Mark Thompson appears to be unaware that many Muslims are out to destroy Western civilization. Or is this fact of little consequence to the man? What a ridiculous, soft, appeasing attitude he has!

For God’s sake (not Allah’s) don’t use public funds to tread softly softly on the enemy like this. Did the BBC go easy on Hitler and the Nazis in the late Thirties and Forties? Of course not. But then, that was an altogether different time – a time when people had strength and courage, and the determination to overcome the forces working against them.
- ©Mark


THE TELEGRAPH: Islam should be treated more sensitively by the media than Christianity, according to the director general of the BBC.

Mark Thompson claimed that because Muslims are a religious minority in Britain and also often from ethnic minorities, their faith should be given different coverage to that of more established groups.

His comments come after the comedian Ben Elton accused the BBC of being scared of making jokes about Islam, while Hindus have claimed it favours Muslims over other religions.

But Mr Thompson, speaking at the annual public theology lecture of the religion think-tank Theos, insisted the state broadcaster would show programmes that criticised Islam if they were of sufficient quality.

The director general, whose corporation faced accusations of blasphemy from Christians after it allowed the transmission of the musical Jerry Springer -The Opera, also said his Christian beliefs guided his judgments and disclosed that he had never watched the Monty Python film Life of Brian which satirises the story of Jesus.

In his speech last night, Mr Thompson claimed there are now more programmes about religion on BBC television and radio than there have been in recent decades, whereas coverage has declined on ITV.

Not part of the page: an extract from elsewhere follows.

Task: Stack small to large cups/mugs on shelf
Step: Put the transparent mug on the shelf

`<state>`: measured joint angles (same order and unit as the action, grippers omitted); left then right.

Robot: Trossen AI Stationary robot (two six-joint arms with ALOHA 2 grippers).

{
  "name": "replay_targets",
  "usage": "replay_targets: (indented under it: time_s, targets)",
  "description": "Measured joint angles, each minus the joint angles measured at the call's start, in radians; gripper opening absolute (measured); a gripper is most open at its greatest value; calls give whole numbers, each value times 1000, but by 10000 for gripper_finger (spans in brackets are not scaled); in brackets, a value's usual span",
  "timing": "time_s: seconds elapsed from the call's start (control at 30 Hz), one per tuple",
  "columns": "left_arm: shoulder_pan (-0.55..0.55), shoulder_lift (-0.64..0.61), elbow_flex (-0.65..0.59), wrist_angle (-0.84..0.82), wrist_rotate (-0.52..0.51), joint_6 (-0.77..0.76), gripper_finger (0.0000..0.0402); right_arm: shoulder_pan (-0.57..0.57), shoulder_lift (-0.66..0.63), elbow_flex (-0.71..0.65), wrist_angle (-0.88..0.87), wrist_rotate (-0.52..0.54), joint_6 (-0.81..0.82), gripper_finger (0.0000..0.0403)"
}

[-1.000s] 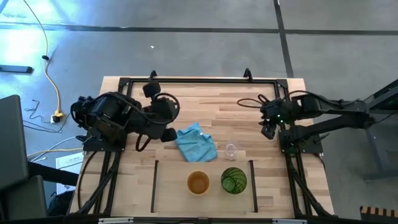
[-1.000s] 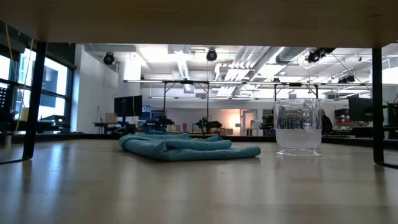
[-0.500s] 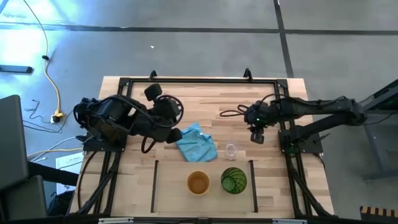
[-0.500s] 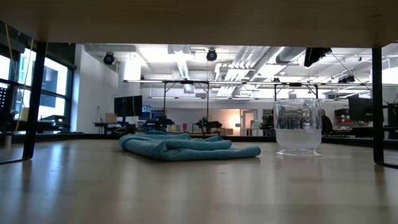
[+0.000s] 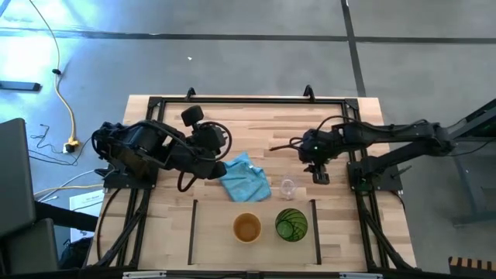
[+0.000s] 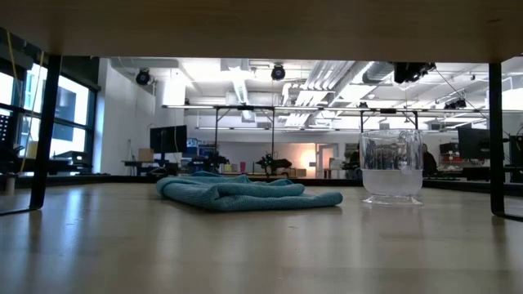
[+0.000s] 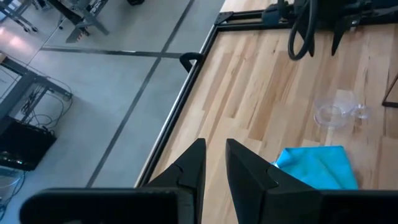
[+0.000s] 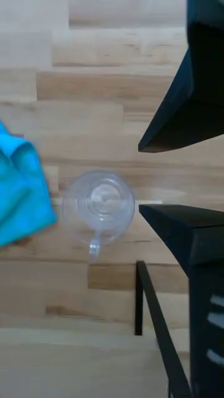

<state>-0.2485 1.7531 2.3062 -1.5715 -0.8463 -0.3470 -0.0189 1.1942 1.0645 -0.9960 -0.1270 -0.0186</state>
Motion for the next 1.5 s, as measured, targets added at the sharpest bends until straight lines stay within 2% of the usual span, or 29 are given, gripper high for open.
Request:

But asked whether it was correct that the BBC "let vicar gags pass but not imam gags", as Elton claimed, he admitted it did take a different approach to Islam, which has 1.6million followers in Britain, compared to its approach to the Church of England or the Roman Catholic Church.

Mr Thompson said: "My view is that there is a difference between the position of Christianity, which I believe should be central to the BBC's religion coverage and widely respected and followed.

"What Christian identity feels like it is about to the broad population is a little bit different to people for whom their religion is also associated with an ethnic identity which has not been fully integrated. BBC Boss Says Islam Should Be Treated More Sensitively than Christianity >>> By Martin Beckford, Religious Affairs Correspondent | October 15, 2008

MAIL ONLINE: The BBC Will Tackle Islam Differently to [sic] Christianity … and We Won’t Make Jokes about It, Admits Director General

BBC director general Mark Thompson has admitted that the broadcaster has to tackle Islam differently to [sic] Christianity and is reluctant to broadcast jokes about it.

He suggested that coverage needed to consider the feelings of Muslims because they are a religious minority, and had not fully integrated in to British society.

Mr Thompson was responding to comments made by comedian Ben Elton earlier this year who accused the BBC of being too scared to joke about Islam.

He said the corporation was too concerned with political correctness to poke fun at imams but were happy to satirise vicars.

Speaking at an annual theology lecture for religious think tank Theos, Mr Thompson said: 'My view is that there is a difference between the position of Christianity, which I believe should be central to the BBC's religion coverage and widely respected and followed.

'What Christian identity feels like to the broad population is a little bit different to people for whom their religion is also associated with an ethnic identity which has not been fully integrated.

'There's no reason why any religion should be immune from discussion, but I don't want to say that all religions are the same. To be a minority I think puts a slightly different outlook on it.'

Elton made his comments earlier this year in an interview with Christian magazine Third Way when he was asked if too much deference was shown to religious people.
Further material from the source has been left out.